■ YOUR ASSIGNMENT ■
Every line below that contains "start" is to be copied.

BEGIN SUPPLIED MATERIAL

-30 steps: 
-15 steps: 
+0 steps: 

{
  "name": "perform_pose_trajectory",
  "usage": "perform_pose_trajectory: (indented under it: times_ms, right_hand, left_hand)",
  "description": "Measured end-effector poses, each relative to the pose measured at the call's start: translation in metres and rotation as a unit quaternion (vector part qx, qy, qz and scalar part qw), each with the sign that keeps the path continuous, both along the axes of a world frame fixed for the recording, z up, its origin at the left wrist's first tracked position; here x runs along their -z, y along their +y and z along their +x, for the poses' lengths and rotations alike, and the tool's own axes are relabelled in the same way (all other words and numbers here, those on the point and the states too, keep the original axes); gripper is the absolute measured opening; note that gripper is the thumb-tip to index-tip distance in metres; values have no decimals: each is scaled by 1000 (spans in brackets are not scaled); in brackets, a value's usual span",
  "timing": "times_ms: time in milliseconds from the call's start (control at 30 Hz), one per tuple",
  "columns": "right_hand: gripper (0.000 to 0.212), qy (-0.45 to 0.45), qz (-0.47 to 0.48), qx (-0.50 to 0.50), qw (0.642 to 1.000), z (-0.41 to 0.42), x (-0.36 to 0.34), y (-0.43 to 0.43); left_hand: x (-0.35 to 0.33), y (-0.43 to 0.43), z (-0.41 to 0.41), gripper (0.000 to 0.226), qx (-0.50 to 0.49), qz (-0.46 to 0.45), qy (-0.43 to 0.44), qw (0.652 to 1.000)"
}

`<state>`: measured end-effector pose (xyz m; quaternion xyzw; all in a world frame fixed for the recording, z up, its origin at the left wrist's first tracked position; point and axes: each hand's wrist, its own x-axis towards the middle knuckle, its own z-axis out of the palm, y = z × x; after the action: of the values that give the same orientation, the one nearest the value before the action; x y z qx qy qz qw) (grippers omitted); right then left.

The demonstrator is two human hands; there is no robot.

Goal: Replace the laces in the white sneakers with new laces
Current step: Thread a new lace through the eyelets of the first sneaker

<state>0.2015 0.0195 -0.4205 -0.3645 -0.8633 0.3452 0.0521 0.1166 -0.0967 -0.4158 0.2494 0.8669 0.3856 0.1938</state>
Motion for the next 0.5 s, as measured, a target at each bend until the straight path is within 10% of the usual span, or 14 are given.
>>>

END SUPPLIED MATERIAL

■ OUTPUT FOR THIS EXERCISE ■
  "description": "Measured end-effector poses, each relative to the pose measured at the call's start: translation in metres and rotation as a unit quaternion (vector part qx, qy, qz and scalar part qw), each with the sign that keeps the path continuous, both along the axes of a world frame fixed for the recording, z up, its origin at the left wrist's first tracked position; here x runs along their -z, y along their +y and z along their +x, for the poses' lengths and rotations alike, and the tool's own axes are relabelled in the same way (all other words and numbers here, those on the point and the states too, keep the original axes); gripper is the absolute measured opening; note that gripper is the thumb-tip to index-tip distance in metres; values have no decimals: each is scaled by 1000 (spans in brackets are not scaled); in brackets, a value's usual span",
  "timing": "times_ms: time in milliseconds from the call's start (control at 30 Hz), one per tuple",

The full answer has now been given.